A few weeks ago, I introduced the concept of re-subscribers in Re-Subscribers: Are Your Customers Coming Back?, where we covered:

  • Re-subscribers are customers who previously paid, churned, and later came back to pay again (e.g., they started a new paid subscription).

  • They are one of the strongest signals to measure how well your product delivers, whether the pricing is justified, and whether there’s room to increase it.

  • Yet, most analytics tools get them wrong: they either misclassify them as new subscriptions, expansion revenue, or worse, grace-period recoveries.

  • There are many types of re-subscribers, but only one group truly matters: those who left and returned by choice. This group is the clearest indicator of long-term product value and growth potential.

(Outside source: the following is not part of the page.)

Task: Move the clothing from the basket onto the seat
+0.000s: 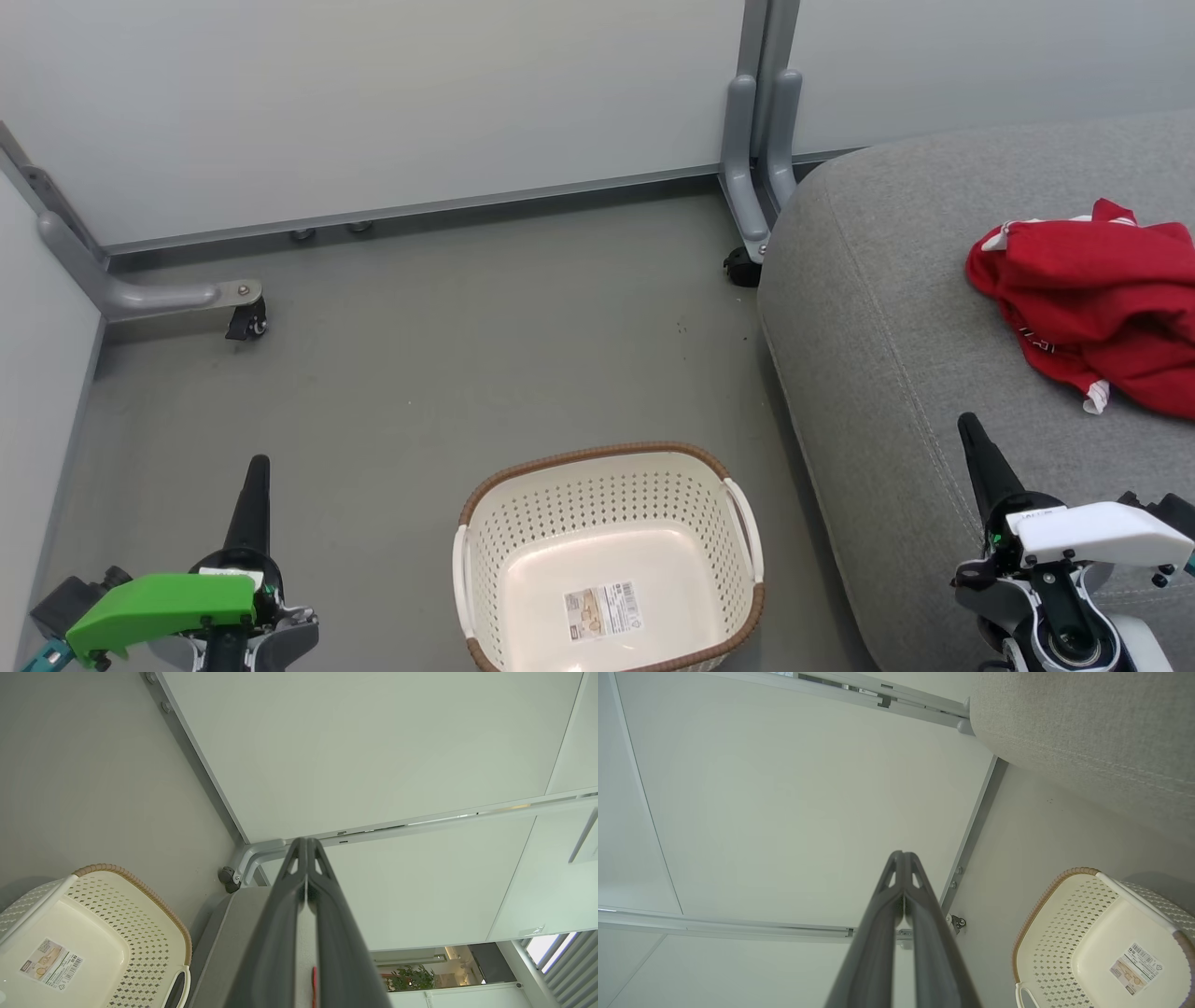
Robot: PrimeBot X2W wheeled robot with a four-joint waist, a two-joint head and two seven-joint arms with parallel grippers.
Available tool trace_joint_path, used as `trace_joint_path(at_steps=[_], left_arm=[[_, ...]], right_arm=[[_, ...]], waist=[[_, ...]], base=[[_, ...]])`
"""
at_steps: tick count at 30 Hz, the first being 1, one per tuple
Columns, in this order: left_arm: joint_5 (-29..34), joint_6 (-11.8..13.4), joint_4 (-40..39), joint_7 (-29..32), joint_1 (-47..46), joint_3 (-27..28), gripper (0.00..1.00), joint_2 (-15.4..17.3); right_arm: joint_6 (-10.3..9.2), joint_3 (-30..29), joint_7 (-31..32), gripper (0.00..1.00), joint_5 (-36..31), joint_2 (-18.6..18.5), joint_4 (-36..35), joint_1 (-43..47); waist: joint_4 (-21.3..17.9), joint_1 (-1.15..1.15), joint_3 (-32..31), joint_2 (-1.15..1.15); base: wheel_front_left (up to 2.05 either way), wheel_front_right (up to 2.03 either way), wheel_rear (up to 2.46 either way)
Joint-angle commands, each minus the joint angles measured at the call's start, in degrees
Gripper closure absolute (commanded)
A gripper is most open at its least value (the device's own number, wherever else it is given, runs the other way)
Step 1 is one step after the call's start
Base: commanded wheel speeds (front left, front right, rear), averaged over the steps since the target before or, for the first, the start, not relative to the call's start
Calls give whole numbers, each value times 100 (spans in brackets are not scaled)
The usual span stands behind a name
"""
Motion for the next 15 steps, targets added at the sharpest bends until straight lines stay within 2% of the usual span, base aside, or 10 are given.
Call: trace_joint_path(at_steps=[1,15], left_arm=[[-99,-27,-8,31,-141,23,100,27],[-617,-48,12,195,-236,107,100,30]], right_arm=[[3,-36,38,100,128,7,1,-122],[3,-138,197,100,688,50,53,-186]], waist=[[-5,0,6,0],[-55,0,58,0]], base=[[0,0,0],[0,0,0]])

  • I shared my SQL approach to correctly identify and segment true re-subscribers - the kind who churned and came back by choice, not due to billing edge cases or else.

Re-subscribers often get bucketed with upgrades and downgrades - and that’s where most analysts get it wrong. They treat winbacks as either expansion or contraction, when in reality, they’re neither. As a result, 99% of winback reporting out there overestimates how many returning customers the team is actually bringing back.

In your reporting, you need to separate re-subscribers from customers who upgraded or downgraded. Below, I’ll walk you through how to do that - how to make your winback reporting accurate and how to properly segment all types of returners.

A recap: why re-subscribers are important

It's much harder to retain users than it is to convince them to make a purchase.

But bringing users back after they’ve canceled a subscription is even harder.

Once someone has tried your product, there’s not much marketing can do to win them back - if the product didn’t deliver on its promise. Or if it did, but not in the way the user expected. Or maybe it wasn’t worth the price.

So, the % re-subscribers from your total active customers or paid MAU is the clearest indicator of seasonality, value recognition, and product stickiness. They voluntarily paid again [at the same price?], for something they already used.